# What to work on:
How many of the lines below hold the word "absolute"? Answer only with the number.

****

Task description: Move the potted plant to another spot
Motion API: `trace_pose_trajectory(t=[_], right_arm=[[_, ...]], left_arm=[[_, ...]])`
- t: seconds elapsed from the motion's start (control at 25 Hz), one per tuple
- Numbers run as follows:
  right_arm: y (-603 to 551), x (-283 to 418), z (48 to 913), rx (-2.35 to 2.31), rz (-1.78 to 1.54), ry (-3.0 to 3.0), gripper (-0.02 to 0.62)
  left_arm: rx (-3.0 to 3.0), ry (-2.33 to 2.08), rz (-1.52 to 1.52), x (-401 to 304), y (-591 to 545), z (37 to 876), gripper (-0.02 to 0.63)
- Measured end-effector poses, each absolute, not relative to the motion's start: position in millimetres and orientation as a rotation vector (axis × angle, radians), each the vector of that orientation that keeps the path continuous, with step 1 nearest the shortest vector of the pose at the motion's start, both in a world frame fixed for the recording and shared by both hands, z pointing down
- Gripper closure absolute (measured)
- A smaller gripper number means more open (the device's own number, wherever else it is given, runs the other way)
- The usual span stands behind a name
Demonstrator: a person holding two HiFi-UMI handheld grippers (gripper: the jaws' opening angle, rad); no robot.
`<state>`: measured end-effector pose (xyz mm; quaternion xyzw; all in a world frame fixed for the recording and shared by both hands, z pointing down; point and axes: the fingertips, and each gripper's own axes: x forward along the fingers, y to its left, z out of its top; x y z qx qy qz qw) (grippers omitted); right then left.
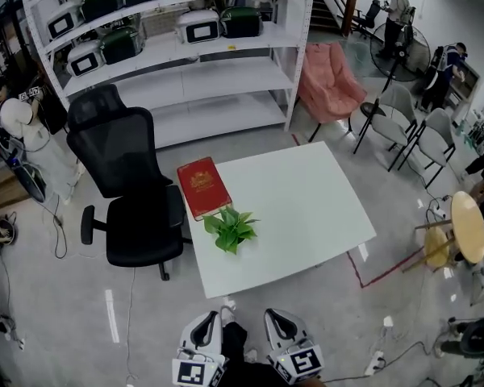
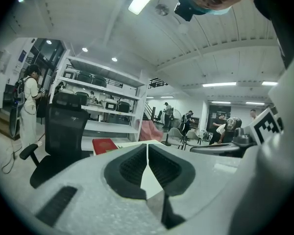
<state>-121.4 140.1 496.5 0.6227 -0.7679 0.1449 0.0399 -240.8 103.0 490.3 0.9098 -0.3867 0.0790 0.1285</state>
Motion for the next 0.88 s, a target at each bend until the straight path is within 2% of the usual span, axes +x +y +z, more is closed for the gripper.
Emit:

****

# Solution to this problem:
2